Plate osteosynthesis is an accepted method of treatment of pediatric femur fractures. Historically, open plating has been used. Submuscular bridge plating has gained recent popularity due to the theoretical advantages of decreased operative time, decreased blood loss, and decreased risk for infection. The purpose of this study was to compare submuscular bridge plating to open plating of pediatric femur fractures.

Methods:

We retrospectively reviewed 79 patients (80 treated femur fractures) between 1999 and 2011 that underwent either open plating (58 femur fractures) or submuscular bridge plating (22 femur fractures). The outcome measures evaluated were operative time, estimated blood loss, malunion, leg length discrepancy, time to union, infection, unplanned return to the operating room, and length of hospital stay after surgery.

Results:

Among our outcome measures, there was no difference between the 2 groups in terms of operative time, leg length discrepancy, time to union, infection, or length of hospital stay after surgery.
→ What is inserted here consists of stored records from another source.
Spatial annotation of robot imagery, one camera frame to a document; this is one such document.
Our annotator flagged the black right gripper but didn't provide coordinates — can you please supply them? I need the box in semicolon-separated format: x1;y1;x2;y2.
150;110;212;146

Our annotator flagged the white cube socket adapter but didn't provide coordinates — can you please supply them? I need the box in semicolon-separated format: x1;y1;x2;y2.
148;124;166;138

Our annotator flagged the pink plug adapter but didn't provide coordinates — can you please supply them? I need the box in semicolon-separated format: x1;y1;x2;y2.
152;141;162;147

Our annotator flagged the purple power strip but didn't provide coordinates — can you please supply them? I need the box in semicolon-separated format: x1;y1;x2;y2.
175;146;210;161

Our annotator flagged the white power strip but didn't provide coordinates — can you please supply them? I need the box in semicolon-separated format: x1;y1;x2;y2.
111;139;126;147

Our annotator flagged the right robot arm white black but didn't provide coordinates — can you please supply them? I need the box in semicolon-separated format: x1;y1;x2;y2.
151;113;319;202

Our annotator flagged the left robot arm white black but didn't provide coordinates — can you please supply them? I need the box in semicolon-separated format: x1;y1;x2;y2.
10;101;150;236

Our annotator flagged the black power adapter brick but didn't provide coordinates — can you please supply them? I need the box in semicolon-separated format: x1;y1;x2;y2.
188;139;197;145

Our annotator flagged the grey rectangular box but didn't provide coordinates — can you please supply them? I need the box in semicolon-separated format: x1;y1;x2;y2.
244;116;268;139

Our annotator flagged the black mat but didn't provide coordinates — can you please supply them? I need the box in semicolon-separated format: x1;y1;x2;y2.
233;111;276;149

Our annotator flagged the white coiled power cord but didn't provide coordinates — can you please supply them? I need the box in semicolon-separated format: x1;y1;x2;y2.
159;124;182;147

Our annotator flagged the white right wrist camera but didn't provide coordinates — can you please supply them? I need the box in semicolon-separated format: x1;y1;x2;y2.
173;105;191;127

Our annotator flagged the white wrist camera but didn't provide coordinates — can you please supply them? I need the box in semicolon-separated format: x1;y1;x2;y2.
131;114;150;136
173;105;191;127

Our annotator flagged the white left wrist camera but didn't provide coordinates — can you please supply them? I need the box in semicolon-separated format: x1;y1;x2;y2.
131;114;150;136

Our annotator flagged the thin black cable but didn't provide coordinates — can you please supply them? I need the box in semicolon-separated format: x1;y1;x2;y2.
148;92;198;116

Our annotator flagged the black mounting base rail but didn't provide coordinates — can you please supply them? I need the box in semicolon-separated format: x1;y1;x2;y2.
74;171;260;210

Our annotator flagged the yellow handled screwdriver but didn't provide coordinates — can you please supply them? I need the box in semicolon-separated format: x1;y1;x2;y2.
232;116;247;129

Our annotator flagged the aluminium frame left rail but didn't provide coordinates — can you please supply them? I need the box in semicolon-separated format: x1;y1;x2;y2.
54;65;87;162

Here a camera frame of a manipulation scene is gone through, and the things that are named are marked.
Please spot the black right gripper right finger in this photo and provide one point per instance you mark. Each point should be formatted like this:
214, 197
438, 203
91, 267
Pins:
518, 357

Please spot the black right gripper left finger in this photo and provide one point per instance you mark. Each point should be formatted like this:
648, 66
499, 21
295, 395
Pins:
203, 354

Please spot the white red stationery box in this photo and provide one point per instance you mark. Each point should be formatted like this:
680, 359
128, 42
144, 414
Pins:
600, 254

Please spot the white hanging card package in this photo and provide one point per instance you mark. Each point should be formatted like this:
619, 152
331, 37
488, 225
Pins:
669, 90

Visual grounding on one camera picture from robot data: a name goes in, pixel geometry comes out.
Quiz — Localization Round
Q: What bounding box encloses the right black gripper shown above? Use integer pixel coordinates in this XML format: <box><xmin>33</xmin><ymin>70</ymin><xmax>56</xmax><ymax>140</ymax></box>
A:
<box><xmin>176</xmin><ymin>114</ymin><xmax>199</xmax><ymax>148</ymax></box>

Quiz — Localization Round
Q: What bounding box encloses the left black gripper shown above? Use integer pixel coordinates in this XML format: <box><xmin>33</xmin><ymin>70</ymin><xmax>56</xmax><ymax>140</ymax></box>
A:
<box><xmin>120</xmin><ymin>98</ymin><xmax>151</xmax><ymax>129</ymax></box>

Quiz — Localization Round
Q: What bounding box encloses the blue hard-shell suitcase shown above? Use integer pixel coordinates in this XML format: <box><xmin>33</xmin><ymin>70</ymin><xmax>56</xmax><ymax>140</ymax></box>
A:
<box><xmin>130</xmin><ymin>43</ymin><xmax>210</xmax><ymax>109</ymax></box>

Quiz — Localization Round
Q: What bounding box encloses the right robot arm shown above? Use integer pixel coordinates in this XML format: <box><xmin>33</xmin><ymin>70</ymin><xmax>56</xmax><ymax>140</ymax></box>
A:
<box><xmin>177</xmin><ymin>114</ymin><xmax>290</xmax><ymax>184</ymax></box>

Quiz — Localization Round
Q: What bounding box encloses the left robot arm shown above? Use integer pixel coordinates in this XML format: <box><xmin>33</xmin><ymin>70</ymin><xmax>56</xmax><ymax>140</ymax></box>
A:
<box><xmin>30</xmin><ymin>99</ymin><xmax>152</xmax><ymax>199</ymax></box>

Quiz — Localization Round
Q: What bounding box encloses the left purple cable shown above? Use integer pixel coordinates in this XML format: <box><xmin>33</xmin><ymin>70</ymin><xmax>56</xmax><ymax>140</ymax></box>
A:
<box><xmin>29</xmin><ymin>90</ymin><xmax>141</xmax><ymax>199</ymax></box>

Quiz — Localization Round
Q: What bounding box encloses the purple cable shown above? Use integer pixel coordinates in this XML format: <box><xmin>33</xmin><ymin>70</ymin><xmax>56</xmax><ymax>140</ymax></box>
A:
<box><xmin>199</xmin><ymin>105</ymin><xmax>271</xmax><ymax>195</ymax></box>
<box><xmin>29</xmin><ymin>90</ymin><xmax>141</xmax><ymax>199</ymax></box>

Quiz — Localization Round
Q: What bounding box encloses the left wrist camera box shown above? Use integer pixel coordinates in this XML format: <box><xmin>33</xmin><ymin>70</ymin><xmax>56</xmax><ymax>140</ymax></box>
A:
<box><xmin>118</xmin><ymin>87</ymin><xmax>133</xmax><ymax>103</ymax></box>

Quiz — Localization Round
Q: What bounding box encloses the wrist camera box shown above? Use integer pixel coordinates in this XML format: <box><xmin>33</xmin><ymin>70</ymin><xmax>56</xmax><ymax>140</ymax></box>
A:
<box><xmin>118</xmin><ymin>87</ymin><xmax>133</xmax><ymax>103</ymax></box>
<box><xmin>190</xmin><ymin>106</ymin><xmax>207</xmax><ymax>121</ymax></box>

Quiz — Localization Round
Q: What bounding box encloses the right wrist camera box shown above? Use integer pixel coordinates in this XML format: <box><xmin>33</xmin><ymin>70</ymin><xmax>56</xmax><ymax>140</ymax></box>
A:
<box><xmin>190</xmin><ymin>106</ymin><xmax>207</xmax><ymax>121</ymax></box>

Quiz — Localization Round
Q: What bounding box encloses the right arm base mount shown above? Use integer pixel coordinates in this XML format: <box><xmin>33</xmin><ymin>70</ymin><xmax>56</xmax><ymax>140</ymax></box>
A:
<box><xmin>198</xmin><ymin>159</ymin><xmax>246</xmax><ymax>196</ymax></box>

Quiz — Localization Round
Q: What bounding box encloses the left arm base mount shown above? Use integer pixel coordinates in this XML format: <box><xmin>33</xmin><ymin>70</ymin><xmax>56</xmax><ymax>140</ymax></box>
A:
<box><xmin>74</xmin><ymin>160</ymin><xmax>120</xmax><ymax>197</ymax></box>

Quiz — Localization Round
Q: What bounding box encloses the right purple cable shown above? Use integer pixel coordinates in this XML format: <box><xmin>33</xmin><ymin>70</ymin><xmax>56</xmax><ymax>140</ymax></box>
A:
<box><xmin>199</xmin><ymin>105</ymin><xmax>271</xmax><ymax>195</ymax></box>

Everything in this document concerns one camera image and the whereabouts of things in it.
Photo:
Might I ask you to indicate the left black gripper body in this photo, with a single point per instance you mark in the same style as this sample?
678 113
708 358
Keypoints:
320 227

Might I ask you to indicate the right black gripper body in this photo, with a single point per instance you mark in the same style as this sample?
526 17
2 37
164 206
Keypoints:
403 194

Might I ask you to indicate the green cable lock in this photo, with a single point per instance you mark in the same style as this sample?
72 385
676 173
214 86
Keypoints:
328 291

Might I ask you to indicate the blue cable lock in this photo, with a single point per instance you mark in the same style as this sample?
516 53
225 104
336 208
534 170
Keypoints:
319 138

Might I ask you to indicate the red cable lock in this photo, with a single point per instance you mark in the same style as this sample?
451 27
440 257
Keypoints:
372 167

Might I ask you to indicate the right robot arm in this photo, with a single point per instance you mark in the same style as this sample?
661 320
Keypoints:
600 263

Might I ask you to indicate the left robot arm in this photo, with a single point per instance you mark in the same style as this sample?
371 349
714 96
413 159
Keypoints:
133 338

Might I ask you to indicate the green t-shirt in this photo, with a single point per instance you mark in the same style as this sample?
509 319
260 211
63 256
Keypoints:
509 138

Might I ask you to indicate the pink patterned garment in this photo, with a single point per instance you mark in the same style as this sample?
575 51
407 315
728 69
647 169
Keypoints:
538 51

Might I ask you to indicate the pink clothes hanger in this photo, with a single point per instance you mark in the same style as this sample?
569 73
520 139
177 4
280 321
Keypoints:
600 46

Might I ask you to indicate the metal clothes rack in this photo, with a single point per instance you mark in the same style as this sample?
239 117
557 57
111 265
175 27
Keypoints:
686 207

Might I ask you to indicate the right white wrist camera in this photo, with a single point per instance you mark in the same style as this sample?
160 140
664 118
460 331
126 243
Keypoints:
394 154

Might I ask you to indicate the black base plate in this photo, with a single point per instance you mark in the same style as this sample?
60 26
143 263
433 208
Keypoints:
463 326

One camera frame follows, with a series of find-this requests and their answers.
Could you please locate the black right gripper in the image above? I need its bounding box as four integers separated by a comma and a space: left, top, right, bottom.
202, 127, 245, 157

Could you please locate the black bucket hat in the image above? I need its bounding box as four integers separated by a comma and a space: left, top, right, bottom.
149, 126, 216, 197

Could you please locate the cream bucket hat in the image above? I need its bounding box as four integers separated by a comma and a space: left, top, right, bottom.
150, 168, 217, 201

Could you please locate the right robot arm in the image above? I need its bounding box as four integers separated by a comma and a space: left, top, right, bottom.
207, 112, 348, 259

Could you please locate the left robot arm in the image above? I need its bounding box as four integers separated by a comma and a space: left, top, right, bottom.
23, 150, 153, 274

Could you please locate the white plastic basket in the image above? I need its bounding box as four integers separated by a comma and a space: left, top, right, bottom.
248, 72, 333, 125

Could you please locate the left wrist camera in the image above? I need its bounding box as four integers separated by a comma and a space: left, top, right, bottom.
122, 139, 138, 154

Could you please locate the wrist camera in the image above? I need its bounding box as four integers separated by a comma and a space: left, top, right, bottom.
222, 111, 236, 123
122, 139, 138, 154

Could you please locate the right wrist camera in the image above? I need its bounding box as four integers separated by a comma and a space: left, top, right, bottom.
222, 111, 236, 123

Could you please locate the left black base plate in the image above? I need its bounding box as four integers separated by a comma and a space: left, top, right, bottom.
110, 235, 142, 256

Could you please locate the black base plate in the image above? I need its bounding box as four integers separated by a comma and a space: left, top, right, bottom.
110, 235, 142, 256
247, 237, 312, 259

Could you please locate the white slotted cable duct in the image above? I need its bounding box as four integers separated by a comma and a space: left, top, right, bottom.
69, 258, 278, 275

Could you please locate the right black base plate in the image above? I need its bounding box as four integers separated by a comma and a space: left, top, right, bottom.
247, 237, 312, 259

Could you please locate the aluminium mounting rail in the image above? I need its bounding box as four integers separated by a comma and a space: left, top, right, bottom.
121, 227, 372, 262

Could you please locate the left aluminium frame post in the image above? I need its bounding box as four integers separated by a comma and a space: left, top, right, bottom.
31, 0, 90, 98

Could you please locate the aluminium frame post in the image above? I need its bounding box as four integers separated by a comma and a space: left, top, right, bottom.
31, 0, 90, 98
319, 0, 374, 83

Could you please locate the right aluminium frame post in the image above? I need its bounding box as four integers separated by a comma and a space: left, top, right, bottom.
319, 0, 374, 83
There was greater estimated blood loss in the open plating group (P≤0.0001) and greater rotational asymmetry in the submuscular bridge plating group (P=0.005). There was a trend of increased unplanned return to the operating room in the open plating group (5/58 vs. 0/22) although not statistically significant (P=0.32).

Conclusions:

Submuscular bridge plating and open plating seem to be equally viable options for the management of pediatric diaphyseal femur fractures. In this study, open plating had an increase in estimated blood loss and a trend of more unplanned returns to the operating room, whereas submuscular bridge plating had an increase in asymptomatic rotational asymmetry. Further larger, prospective, randomized studies are necessary to further evaluate these operative techniques.

Level of Evidence:

Therapeutic Level III.

Copyright © 2013 by Lippincott Williams & Wilkins

The Pediatric Orthopaedic Society of North America (POSNA)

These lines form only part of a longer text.